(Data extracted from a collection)
————
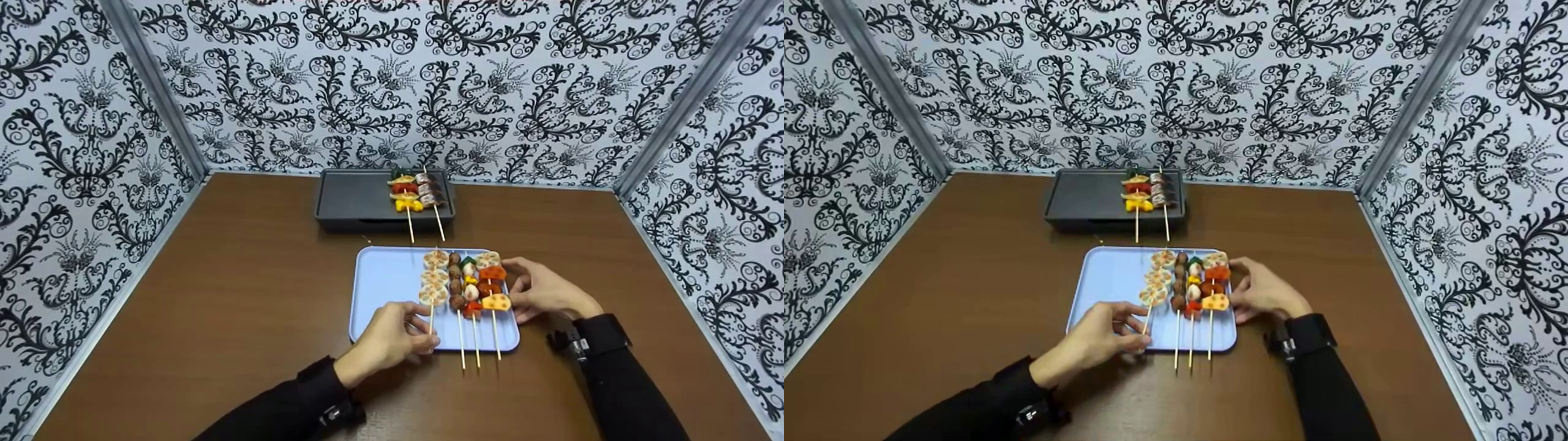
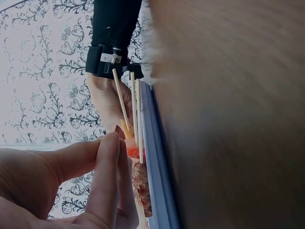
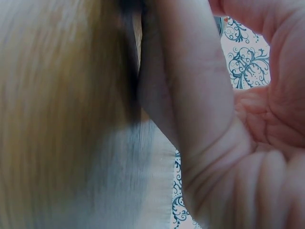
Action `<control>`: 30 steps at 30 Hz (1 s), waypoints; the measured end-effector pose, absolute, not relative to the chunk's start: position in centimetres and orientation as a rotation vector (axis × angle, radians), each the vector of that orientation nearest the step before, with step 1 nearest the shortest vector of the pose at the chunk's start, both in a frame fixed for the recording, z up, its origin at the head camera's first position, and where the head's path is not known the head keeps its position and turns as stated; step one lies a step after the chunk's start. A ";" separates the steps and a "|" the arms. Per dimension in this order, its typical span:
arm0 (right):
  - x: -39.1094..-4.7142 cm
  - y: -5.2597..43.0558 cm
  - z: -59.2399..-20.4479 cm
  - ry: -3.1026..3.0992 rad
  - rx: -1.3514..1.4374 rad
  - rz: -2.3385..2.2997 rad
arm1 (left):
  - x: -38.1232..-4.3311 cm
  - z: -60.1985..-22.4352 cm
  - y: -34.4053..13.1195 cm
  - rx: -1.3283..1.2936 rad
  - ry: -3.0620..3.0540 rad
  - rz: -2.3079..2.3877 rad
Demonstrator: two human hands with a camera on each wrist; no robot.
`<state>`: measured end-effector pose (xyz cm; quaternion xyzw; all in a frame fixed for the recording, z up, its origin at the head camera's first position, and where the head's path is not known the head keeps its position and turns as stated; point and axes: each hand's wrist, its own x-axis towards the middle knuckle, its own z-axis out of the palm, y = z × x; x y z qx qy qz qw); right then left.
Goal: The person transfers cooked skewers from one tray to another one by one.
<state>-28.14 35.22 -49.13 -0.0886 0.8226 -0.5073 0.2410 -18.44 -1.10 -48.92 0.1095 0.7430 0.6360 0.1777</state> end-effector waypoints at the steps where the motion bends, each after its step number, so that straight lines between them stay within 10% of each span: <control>1: -28.1 35.2 -49.2 2.249 -0.246 -1.390 | -18.4 -48.9 -1.1 0.302 2.089 1.805; 30: -28.1 35.3 -49.1 2.261 -0.244 -1.381 | -18.4 -48.0 -0.4 0.486 2.346 1.455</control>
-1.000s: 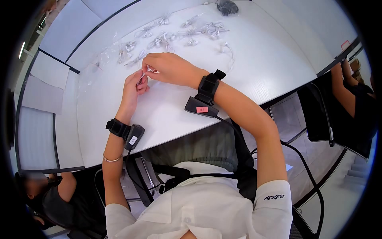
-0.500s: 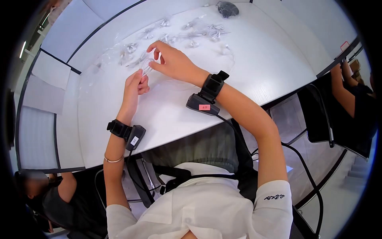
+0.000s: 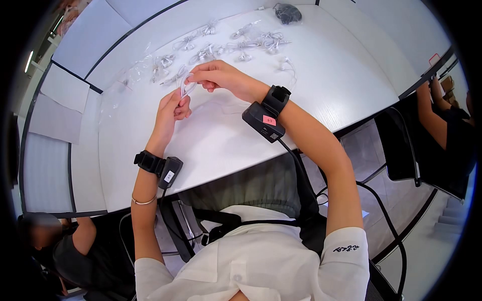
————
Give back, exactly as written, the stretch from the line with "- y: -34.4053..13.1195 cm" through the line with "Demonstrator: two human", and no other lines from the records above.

  - y: -34.4053..13.1195 cm
  - rx: -1.3283..1.2936 rad
  - ry: -3.0620..3.0540 rad
  - rz: -2.3079..2.3877 rad
Demonstrator: two human hands with a camera on each wrist; no robot.

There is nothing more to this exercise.